→ Raw data
- Opening Delimiter -
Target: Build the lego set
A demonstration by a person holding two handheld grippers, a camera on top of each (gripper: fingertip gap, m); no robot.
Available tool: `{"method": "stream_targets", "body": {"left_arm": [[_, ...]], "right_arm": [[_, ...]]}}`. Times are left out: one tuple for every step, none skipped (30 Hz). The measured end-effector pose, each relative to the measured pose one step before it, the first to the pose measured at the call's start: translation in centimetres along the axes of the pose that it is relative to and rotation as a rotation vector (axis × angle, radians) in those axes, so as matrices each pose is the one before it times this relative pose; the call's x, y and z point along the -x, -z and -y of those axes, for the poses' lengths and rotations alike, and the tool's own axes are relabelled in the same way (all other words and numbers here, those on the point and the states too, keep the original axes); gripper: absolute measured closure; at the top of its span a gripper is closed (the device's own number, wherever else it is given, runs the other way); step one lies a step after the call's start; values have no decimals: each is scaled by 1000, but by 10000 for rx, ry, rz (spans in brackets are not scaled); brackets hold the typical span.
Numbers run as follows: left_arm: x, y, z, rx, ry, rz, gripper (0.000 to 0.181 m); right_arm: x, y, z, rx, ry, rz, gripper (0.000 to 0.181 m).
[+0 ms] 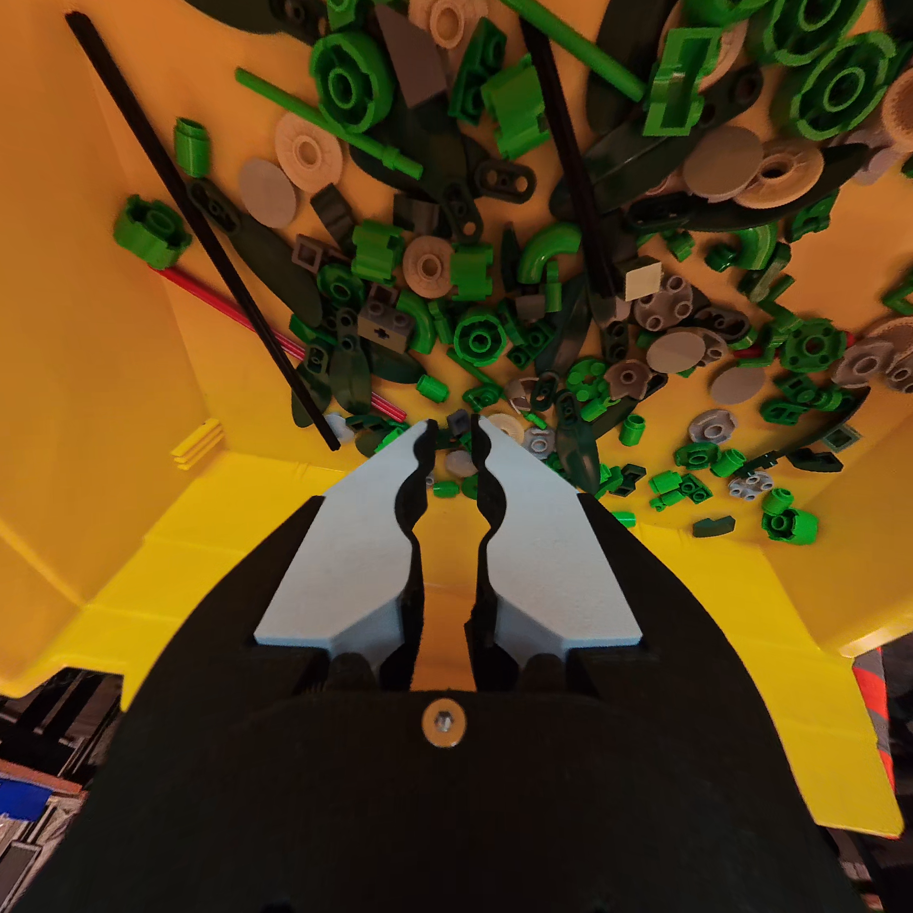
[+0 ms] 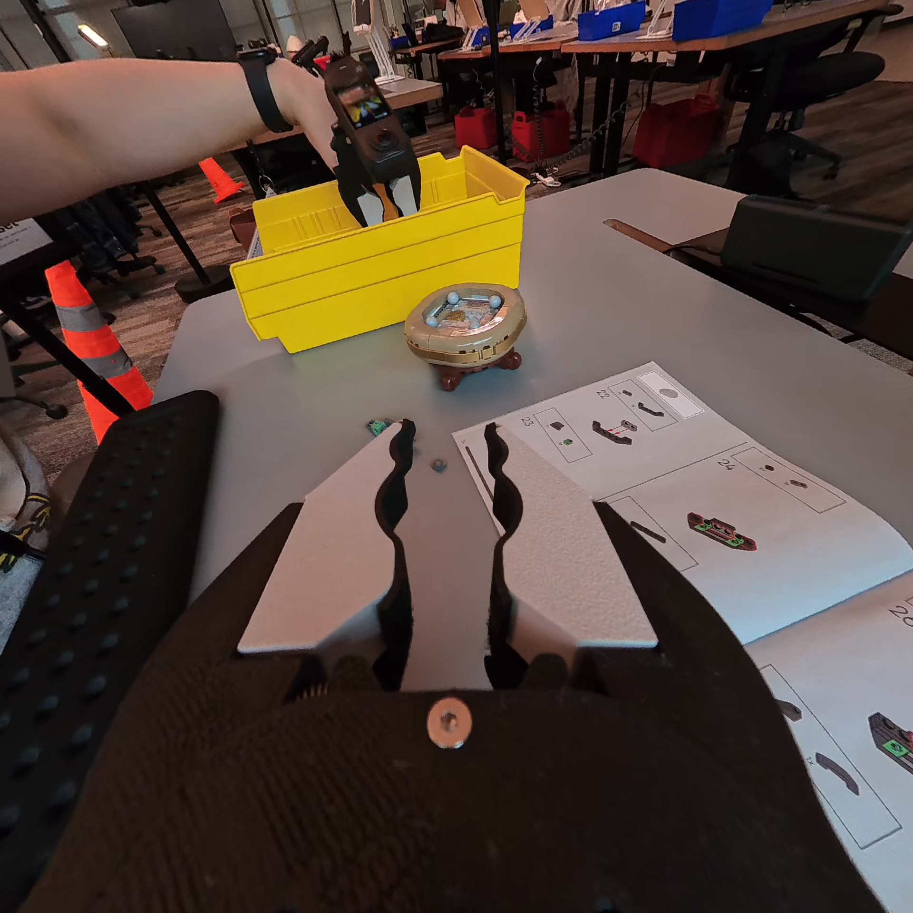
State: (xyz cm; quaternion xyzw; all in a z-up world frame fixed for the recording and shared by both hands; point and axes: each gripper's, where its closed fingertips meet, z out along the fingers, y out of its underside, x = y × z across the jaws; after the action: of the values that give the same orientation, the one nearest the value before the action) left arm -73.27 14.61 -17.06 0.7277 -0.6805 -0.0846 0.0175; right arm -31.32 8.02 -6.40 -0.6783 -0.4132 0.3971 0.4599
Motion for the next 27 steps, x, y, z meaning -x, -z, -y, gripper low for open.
{"method": "stream_targets", "body": {"left_arm": [[14,-14,-34,8,26,-20,170],[16,-1,-13,-1,47,-30,169],[-65,-12,-7,-4,47,-81,170],[-146,-23,-4,2,45,-124,172],[-99,-1,-6,-6,54,-95,175],[0,1,-16,-16,46,-9,175],[8,15,-8,-27,11,13,175],[42,21,-54,-20,-18,71,175],[93,49,-112,2,-40,137,176],[133,150,-116,-38,-38,192,176],[194,279,-23,-130,9,248,176],[236,422,67,-229,71,280,175],[252,596,207,-345,120,308,175],[346,746,334,-463,176,382,176],[408,904,503,-563,249,450,176],[295,1045,717,-668,309,414,176],[116,1145,1019,-812,340,374,176],[-40,1232,1374,-963,368,335,176],[-343,1226,1750,-1090,420,190,176],[-758,1149,2111,-1209,537,-26,176],[-1221,945,2274,-1210,705,-291,176],[-1691,660,2118,-1040,801,-529,176],[-1918,296,1804,-834,797,-591,176],[-1918,-79,1454,-678,743,-522,176],[-1857,-395,1020,-510,615,-453,175],[-1771,-642,622,-371,461,-424,175],[-1719,-861,355,-292,347,-455,175]], "right_arm": [[18,-24,-53,33,-8,15,153],[6,-20,-42,23,-1,5,153],[8,-21,-36,16,3,2,153],[14,-17,-30,19,2,5,153],[18,5,-7,12,3,5,153],[18,-1,22,-4,13,1,153],[26,28,49,-18,16,0,153],[5,24,51,-16,8,-5,153],[-3,51,50,-21,11,-9,153],[-11,59,62,-22,4,-10,153],[-7,62,40,-13,1,-7,153],[-3,53,48,-12,16,-16,153],[-26,60,52,-10,34,-32,153],[-6,36,23,1,31,-24,153],[-15,17,21,9,26,-24,153],[5,-13,13,9,42,-30,153],[-2,-36,7,15,78,-48,153],[-18,-77,7,33,140,-98,153],[27,-120,3,46,247,-128,153],[145,-162,105,22,325,-121,153],[300,-190,387,-75,350,-110,152],[555,-224,695,-182,417,-62,152],[782,-232,885,-234,492,-2,152],[790,-247,948,-239,558,-27,152],[781,-241,868,-200,609,-34,153],[753,-227,739,-143,653,-36,153],[704,-223,554,-72,697,-31,153]]}}
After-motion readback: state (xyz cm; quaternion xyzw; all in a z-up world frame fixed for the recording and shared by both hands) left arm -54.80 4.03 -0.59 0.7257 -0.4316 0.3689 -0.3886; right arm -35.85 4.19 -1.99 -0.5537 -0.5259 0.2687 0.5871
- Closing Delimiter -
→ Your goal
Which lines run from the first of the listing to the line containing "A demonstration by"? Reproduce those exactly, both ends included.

→ Expected answer
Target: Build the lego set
A demonstration by a person holding two handheld grippers, a camera on top of each (gripper: fingertip gap, m); no robot.

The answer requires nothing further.